As the Biden Administration is working with Senate Republicans and Democrats on a proposed infrastructure deal which now includes a $65 billion federal investment to expand broadband access, the details of how that money should be spent and where those investments should be targeted have yet to be decided.
In a new policy brief, the Institute for Local Self-Reliance looks to provide clarity for policy-makers by exploring the real challenges of America’s connectivity crisis. The brief aims to clear up a common misunderstanding of exactly where the digital divide is located.
Digital Divide is Not Urban Vs. Rural, It’s Both
It does so by explaining why high-speed Internet access is not a challenge confined primarily within rural America. A lack of fast, reliable, and affordable broadband is also a major problem in urban and suburban America.

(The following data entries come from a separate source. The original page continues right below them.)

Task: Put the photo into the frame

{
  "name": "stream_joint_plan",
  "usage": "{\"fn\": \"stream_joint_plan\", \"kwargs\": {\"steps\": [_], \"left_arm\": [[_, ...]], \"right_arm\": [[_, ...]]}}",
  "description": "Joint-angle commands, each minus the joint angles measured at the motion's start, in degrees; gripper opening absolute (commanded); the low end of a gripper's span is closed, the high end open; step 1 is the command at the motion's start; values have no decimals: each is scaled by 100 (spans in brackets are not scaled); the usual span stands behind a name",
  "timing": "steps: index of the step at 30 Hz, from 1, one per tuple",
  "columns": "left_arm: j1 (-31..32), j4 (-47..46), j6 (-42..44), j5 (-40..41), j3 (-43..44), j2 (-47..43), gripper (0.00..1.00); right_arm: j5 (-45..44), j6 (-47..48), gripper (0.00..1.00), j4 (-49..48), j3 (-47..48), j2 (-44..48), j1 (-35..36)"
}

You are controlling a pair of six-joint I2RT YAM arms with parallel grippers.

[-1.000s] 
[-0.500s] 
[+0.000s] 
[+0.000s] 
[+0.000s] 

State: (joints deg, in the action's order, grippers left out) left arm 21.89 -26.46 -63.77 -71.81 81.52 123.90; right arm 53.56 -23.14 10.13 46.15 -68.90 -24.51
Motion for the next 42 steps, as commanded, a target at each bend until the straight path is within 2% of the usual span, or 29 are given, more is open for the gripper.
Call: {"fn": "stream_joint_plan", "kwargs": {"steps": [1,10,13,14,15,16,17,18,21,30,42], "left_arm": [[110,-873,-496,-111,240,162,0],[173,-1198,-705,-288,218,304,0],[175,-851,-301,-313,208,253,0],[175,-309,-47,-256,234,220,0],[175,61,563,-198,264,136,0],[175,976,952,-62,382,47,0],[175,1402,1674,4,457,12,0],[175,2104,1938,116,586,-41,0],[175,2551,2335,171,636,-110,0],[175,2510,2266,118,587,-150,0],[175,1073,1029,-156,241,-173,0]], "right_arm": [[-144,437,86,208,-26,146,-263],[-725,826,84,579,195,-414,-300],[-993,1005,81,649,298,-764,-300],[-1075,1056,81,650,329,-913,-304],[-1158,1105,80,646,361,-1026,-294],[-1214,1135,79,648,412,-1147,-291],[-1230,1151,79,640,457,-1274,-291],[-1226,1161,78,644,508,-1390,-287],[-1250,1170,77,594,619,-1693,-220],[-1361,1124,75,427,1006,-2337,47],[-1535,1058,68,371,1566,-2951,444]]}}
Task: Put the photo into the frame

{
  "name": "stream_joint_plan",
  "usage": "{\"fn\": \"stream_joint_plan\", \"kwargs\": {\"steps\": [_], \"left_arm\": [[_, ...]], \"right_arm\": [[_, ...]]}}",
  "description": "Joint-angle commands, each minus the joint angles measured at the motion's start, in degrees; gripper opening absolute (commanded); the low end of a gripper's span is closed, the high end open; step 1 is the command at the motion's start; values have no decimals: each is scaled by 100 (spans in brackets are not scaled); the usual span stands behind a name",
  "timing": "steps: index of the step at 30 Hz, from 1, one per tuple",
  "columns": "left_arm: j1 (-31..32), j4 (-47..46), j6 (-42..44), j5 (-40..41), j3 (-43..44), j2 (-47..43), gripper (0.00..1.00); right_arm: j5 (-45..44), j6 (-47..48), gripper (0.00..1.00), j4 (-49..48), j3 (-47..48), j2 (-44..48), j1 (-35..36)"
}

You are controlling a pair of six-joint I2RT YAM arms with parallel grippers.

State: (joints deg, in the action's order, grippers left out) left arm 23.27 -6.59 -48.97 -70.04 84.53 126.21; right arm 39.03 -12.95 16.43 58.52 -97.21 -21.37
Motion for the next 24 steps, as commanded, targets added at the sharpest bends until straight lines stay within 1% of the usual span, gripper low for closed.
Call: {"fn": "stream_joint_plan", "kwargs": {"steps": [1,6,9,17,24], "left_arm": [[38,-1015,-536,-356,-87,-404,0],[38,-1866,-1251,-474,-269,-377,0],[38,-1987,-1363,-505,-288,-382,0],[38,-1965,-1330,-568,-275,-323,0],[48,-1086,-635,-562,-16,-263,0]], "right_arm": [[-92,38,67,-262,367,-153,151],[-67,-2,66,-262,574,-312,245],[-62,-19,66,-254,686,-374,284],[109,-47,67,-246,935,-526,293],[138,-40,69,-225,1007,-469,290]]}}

As the brief details, millions of citizens could subscribe for service right now, if only they could afford it — but they cannot. In fact, most recent municipal broadband systems were built to resolve problems with monopoly excess, not the absence of broadband. Many of the places that appear from the DC as though they have gigabit services actually have unreliable networks that are not getting the job done.

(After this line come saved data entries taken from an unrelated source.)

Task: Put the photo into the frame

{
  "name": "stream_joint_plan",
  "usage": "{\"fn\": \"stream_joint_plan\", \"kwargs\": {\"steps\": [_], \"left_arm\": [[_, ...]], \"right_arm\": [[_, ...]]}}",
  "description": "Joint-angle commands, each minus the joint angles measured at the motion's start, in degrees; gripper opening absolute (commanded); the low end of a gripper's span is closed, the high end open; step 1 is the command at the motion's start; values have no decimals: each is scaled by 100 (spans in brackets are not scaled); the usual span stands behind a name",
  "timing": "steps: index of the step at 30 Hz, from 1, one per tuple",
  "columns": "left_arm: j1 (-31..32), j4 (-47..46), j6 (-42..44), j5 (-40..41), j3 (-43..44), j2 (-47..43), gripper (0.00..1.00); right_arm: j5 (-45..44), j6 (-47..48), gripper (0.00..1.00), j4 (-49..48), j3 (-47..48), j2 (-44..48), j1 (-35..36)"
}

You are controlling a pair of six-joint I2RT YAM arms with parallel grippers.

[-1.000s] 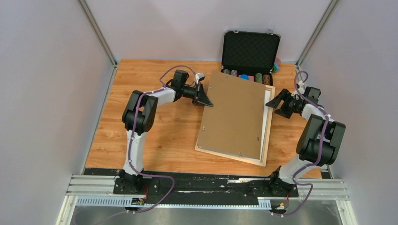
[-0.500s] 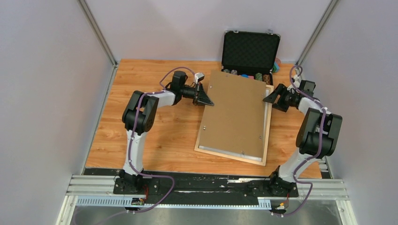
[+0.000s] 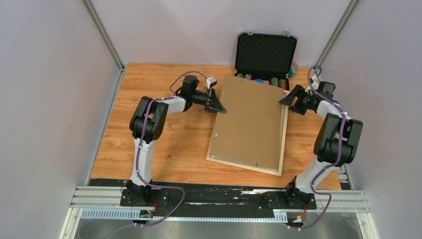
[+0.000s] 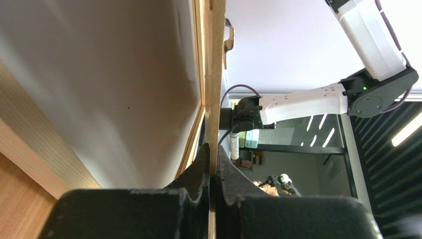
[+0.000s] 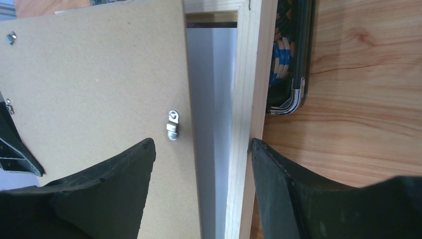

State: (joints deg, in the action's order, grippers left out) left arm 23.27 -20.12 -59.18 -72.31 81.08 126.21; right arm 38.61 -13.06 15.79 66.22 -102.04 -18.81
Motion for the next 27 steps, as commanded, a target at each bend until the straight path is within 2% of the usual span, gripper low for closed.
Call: {"fn": "stream_joint_plan", "kwargs": {"steps": [1,8,27], "left_arm": [[47,314,446,-331,378,-254,0],[53,537,651,-359,549,-97,0],[184,533,560,-311,573,53,0]], "right_arm": [[186,-30,69,-159,242,29,27],[208,2,69,-131,187,17,27],[267,-21,70,-120,190,-27,-7]]}}
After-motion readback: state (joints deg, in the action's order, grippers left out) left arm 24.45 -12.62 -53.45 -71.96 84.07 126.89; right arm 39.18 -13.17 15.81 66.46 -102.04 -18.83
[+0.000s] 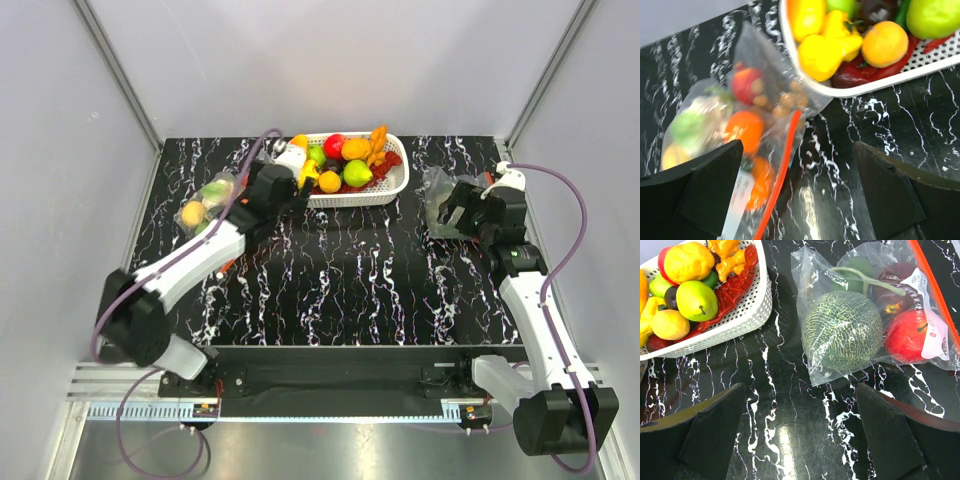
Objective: Open the zip-top bag and remove the fake food
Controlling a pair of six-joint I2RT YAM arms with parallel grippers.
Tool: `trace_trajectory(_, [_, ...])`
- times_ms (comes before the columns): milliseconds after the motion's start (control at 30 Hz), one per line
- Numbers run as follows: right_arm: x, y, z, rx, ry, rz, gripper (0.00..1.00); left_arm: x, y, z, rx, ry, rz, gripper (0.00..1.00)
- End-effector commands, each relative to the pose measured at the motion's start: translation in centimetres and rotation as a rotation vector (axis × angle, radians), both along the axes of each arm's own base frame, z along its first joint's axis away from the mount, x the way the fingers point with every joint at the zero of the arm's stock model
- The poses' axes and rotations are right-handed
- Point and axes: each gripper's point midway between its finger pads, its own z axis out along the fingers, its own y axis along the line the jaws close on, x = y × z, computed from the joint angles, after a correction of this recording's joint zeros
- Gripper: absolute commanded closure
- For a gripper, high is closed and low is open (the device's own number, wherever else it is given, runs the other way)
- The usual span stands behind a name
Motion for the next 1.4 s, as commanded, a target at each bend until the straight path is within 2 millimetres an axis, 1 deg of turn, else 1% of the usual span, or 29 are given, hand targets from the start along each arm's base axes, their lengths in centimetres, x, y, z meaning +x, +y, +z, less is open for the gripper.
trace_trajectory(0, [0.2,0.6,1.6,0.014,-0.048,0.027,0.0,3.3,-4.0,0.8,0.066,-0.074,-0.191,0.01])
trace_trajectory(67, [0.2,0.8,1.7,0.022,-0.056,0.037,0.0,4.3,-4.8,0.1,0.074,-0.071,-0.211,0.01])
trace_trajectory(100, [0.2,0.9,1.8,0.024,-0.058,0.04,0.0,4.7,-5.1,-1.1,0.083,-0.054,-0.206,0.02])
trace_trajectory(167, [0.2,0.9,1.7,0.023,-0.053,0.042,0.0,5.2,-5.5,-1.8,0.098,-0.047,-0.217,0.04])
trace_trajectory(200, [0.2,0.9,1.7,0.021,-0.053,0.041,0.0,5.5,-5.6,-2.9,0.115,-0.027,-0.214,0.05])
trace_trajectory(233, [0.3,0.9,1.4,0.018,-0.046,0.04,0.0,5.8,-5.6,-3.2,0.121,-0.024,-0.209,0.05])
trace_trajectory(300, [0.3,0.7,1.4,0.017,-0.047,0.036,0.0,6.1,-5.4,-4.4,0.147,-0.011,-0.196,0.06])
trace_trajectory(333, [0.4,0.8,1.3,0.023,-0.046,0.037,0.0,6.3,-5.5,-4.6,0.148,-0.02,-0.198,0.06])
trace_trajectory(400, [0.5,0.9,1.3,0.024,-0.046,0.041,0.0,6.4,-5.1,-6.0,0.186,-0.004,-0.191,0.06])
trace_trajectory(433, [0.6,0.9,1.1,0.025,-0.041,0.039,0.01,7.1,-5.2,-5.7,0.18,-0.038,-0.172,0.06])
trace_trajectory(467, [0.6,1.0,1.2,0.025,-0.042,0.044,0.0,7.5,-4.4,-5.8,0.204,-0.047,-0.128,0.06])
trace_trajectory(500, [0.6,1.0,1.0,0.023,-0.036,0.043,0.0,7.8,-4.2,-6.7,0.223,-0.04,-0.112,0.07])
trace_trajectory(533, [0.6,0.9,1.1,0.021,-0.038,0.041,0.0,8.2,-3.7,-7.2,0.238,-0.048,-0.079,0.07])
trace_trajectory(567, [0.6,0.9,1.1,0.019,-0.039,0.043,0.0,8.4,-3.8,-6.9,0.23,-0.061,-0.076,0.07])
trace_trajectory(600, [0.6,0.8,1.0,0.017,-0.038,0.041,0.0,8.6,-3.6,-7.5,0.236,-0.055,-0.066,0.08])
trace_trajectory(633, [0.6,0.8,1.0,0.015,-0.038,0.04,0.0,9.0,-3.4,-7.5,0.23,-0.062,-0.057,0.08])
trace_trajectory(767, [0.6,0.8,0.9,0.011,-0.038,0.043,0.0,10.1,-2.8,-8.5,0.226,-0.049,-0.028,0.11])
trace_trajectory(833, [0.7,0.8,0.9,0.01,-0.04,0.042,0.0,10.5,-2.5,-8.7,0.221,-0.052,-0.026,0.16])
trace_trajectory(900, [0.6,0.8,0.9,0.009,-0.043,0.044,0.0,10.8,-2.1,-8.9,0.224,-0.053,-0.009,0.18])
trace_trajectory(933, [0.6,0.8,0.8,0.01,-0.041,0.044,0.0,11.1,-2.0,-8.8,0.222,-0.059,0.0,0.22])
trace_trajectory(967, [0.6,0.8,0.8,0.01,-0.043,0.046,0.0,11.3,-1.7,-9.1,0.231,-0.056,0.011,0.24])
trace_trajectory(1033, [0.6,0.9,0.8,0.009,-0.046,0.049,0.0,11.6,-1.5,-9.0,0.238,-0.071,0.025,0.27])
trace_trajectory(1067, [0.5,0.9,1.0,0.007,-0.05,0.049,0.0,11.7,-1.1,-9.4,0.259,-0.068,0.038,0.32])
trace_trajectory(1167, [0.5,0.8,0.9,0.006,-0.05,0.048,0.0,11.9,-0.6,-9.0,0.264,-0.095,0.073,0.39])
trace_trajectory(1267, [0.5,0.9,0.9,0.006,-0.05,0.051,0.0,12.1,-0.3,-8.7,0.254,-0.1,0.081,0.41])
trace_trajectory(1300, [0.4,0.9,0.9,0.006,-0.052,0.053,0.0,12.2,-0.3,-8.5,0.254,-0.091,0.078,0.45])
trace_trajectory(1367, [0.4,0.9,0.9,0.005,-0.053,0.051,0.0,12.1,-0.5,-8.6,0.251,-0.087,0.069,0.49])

The Case for Prioritizing Local Community Efforts
The brief further elaborates on how America’s connectivity crisis has been created by uncompetitive market conditions, a dilemma that actually presents three interconnected challenges: Access, Affordability and Adoption.
Finally, the brief makes the case for why the federal and state governments should support local governments in resolving these challenges, rather than continuing to blindly hand out subsidies to the companies with the best government affairs' staff.